Date of Award

Spring 1-1-2011

Document Type

Thesis

Degree Name

Master of Science (MS)

First Advisor

Shelly L. Miller

Second Advisor

Jana B. Milford

Third Advisor

JoAnn Silverstein

Fourth Advisor

Lupita D. Montoya

Abstract

Ground-level ozone is a common urban pollutant that has been linked to various health problems. Due to measurement challenges, not many experimental studies on personal ozone exposure have been conducted that provide time-resolved concentration data. In this research project, a new personal ozone monitor was built that provides increased temporal resolution. The monitor also measures temperature, relative humidity and location via GPS. Six monitors were built, calibrated and tested. Calibrations of the monitor showed a linear response to varying ozone concentration.

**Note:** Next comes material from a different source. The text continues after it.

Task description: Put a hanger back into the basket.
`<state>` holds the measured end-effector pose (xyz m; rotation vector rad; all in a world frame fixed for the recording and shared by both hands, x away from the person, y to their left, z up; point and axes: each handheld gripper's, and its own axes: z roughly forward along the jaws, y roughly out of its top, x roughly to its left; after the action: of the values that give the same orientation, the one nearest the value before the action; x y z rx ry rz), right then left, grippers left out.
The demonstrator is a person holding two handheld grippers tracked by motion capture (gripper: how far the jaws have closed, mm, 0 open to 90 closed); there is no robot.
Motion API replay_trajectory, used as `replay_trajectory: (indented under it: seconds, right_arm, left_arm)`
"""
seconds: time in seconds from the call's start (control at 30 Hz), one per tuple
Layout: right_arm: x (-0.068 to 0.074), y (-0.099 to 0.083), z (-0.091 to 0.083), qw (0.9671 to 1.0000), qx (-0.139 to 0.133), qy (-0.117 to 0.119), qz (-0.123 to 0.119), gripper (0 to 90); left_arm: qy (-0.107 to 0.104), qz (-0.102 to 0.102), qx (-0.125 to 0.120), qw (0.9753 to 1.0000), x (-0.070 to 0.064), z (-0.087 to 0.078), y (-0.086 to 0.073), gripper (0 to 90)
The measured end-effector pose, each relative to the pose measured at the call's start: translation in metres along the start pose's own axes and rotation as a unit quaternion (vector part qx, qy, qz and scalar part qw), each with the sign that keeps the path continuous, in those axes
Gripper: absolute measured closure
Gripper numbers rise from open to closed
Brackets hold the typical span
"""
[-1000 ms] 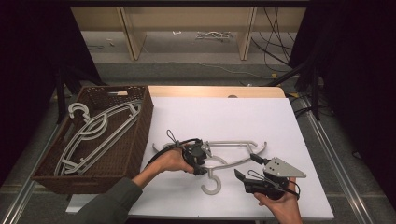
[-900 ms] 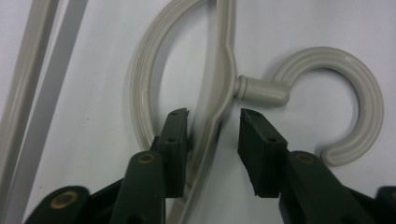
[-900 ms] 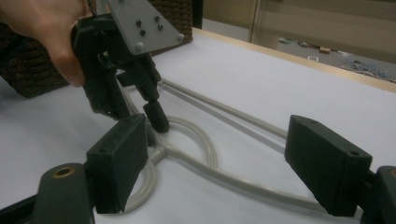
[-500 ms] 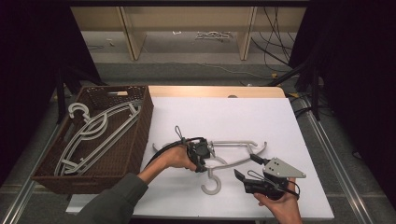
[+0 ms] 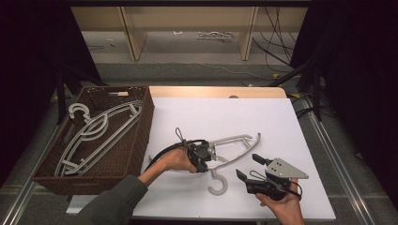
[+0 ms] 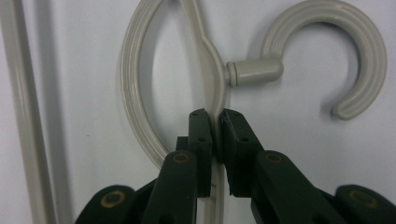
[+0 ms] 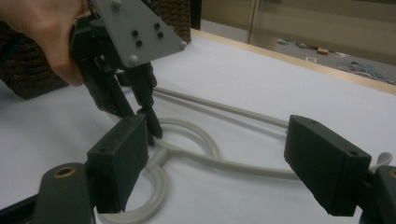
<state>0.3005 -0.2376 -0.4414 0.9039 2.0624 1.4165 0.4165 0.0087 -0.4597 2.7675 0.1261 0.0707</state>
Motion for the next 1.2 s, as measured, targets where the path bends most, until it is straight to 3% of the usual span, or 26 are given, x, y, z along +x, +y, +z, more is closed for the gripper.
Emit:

Side-by-side comparison of the monitors showed reasonable correlations but revealed some issues with consistency across monitors. A major issue with the monitor was that it had poor or no detection at ozone levels at or below 20 ppb, which limited its usefulness.

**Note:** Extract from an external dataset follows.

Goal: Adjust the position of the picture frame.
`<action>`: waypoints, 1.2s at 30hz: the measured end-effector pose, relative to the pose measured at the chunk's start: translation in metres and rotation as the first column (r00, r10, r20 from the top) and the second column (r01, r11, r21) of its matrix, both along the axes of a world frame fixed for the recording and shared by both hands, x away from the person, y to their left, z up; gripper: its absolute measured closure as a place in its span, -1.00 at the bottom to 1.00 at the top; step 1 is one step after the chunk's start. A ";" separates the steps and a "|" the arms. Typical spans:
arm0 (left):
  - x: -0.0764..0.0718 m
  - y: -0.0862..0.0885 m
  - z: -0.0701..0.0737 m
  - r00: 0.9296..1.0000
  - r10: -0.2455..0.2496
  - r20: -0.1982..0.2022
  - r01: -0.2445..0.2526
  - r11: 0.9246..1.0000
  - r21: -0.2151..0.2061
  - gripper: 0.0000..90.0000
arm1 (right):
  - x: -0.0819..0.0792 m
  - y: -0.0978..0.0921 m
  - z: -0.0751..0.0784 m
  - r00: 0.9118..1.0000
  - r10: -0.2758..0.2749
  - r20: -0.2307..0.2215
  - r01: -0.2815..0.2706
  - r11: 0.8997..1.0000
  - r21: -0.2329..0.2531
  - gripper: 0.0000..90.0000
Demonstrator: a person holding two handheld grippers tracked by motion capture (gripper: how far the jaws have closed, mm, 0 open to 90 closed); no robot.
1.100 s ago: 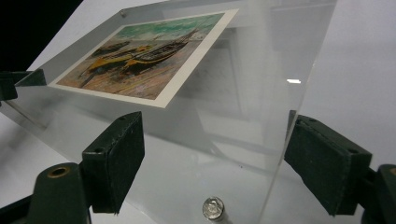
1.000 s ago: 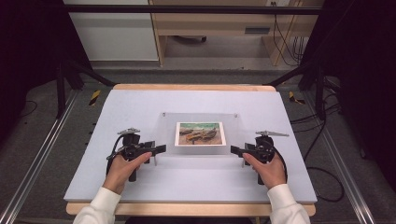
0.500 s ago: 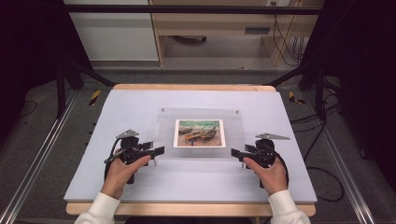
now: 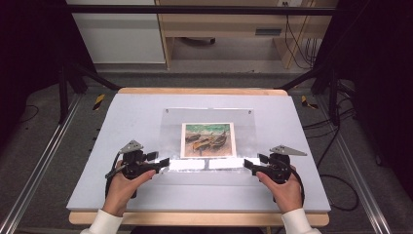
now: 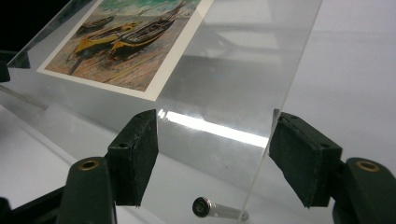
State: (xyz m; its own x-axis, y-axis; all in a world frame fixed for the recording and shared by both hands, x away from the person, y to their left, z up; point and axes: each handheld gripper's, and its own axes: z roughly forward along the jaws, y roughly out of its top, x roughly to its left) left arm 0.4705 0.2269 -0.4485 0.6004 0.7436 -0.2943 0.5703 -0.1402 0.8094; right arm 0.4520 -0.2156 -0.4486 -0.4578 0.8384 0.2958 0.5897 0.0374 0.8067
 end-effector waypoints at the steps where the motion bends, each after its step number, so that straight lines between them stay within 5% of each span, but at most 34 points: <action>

To examine the feasibility of using the monitors in personal exposure studies, they were deployed in a small pilot study focusing on the personal ozone exposure of senior citizens. As a group, senior citizens are believed to be susceptible to health problems if they are exposed to elevated ozone concentrations. Understanding exposure patterns in older adults is important in interpreting health effects of ozone and in designing mitigation strategies.

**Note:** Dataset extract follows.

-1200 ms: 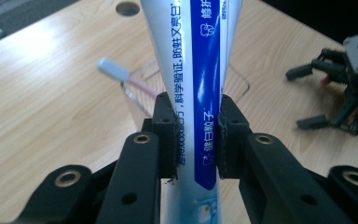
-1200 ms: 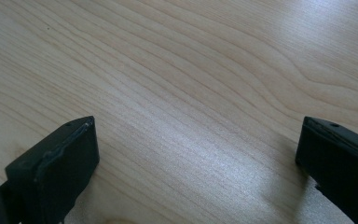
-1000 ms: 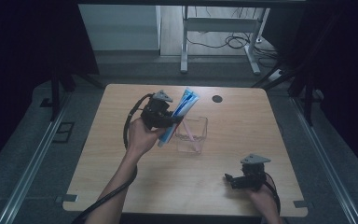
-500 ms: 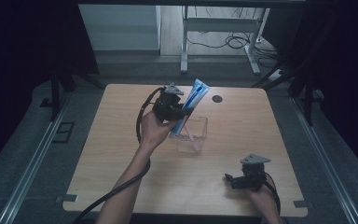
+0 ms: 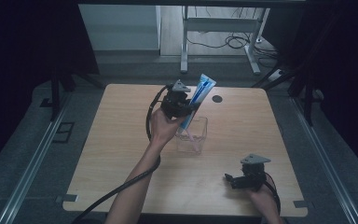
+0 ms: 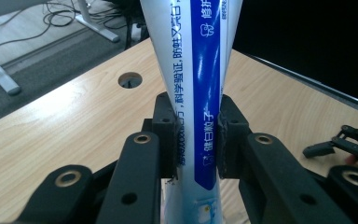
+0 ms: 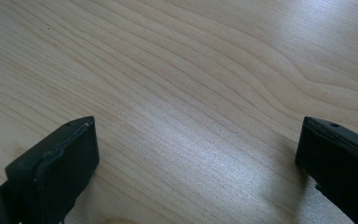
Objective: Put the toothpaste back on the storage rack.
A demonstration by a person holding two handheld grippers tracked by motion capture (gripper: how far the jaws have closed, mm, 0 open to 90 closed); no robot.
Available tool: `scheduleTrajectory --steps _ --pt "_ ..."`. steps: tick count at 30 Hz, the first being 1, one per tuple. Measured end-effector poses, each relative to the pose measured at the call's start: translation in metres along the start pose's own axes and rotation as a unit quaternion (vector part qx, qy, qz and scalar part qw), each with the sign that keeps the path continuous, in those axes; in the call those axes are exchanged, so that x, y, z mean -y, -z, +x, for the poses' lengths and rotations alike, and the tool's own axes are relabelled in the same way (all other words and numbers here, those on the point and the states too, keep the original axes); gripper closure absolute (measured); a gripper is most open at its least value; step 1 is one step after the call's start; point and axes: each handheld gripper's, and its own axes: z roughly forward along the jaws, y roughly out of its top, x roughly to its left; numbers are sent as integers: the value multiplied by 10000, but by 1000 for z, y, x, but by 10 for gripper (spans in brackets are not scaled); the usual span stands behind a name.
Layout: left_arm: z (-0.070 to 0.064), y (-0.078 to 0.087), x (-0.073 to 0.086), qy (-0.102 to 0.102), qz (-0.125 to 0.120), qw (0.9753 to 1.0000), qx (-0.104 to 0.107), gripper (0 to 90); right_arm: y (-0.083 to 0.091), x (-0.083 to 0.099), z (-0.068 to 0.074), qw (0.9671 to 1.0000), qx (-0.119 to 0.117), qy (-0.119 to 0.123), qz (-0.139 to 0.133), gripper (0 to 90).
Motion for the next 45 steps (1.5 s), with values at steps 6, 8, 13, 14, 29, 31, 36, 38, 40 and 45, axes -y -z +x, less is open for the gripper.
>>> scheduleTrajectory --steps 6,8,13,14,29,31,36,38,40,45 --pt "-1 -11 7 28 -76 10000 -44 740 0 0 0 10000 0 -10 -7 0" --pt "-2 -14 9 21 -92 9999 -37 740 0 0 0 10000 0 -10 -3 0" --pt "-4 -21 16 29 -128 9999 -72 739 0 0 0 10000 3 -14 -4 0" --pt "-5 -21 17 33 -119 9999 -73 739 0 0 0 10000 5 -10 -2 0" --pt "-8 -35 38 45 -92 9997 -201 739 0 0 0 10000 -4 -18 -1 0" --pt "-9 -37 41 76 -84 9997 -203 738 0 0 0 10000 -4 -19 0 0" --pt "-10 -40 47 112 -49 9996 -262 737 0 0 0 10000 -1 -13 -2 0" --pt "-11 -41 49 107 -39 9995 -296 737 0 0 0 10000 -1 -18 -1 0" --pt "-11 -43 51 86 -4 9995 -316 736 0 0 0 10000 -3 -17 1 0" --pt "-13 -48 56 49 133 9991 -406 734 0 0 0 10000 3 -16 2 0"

The monitors were deployed for a pilot study conducted in Arvada, Colorado. The study was done in two five-day periods, with a six hour testing time frame between 11am and 5pm, during July and August of 2011. The volunteers were also given an activity diary, in which they recorded the amount of time they spent indoors, outside and in transit. The results from the ozone monitors were then compared to the Arvada stationary monitoring site to observe the difference between levels of personal exposure versus levels recorded at monitoring sites. The results from the study were inconclusive due to the majority of the data being below detection levels or in error. More development is needed to improve the sensor performance at lower detection limits before it can be deployed for exposure studies.